The Union-Tribune concluded that workers seem to have needs that their employers don't address.

"When workers don't have the flexibility they need in their work schedules, they find a way to get it," Kaylor told the newspaper.

Sometimes, workers lie to get what they need. If an employer's sick-time policy doesn't allow for taking care of a sick child or an elder-care need, employees bend the rules and take sick days anyway. For some, there is no choice.

"Why would you even force workers into that situation?" asked Sheryl Routh, human resources director for San Diego-based Wingcast. "They shouldn't have to do that."

Wingcast, a startup that is developing on-board navigational, security and safety systems for autos, is one of an increasing number of companies to offer paid-time-off banks to their workers.

Each Wingcast employee is granted a bank of four weeks of vacation and sick time to be used for whatever reason or need they choose. Workers are simply asked to manage their time effectively.

"It just makes sense to us," Routh said. "We want people to be responsible for their jobs. We're more interested in them meeting their project deadlines than what they are doing on a particular day.

"If they need time off during the day for a dental appointment or child-care issue, we want them to have the flexibility to take it without worrying what the company will think."

The CCH survey found that 21 percent of sick days last year were used for family issues, 19 percent for stress, 11 percent for personal needs, 9 percent for personal entitlement and 8 percent for transportation or weather problems.

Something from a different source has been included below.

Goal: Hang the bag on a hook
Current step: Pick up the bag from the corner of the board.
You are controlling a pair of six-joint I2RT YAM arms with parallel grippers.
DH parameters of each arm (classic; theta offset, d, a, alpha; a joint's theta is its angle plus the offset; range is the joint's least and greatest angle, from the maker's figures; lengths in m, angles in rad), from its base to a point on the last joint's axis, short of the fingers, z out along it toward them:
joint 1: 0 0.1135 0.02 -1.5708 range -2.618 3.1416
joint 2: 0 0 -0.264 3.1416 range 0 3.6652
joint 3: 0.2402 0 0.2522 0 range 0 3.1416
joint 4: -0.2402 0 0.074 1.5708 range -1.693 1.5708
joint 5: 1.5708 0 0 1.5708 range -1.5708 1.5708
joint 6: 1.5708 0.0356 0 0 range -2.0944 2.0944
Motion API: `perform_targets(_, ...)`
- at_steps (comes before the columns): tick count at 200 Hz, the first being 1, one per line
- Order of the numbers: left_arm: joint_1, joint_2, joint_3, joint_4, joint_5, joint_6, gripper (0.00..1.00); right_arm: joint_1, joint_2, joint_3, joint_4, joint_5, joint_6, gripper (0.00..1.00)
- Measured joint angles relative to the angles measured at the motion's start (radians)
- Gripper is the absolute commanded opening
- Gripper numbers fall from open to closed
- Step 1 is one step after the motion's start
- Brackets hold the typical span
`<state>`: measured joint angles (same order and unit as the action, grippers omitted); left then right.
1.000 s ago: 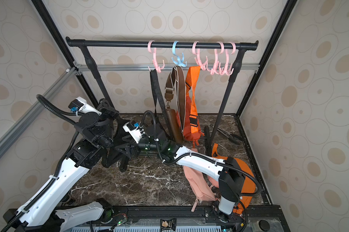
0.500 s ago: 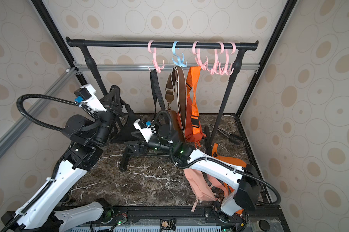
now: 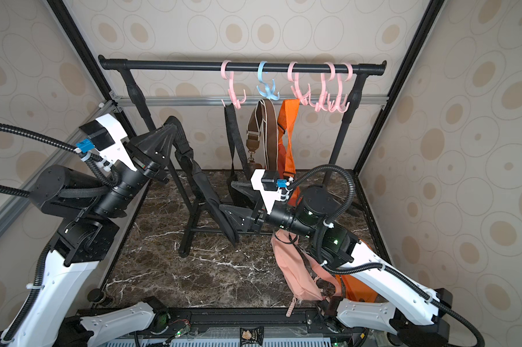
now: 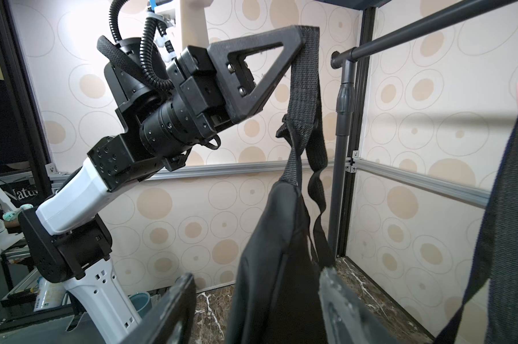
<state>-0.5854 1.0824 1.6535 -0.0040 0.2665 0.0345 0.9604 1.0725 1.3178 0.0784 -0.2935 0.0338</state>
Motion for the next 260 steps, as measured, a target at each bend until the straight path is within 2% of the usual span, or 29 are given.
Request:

Sick time is an employee benefit that employers grant for two reasons: it allows an employee to be paid when unable to work while ill, and it shields other workers from being exposed to contagious illnesses.

Kaylor said many employers have been unwilling to address legitimate time issues that have multiplied with more two-income households and single-parent families.

"There is a significant time crunch," she said. "Family issues, child-care problems and elder-care situations seem to affect nearly everyone. And when faced with a choice between work and taking care of a family need, there's no choice. Family will win every time."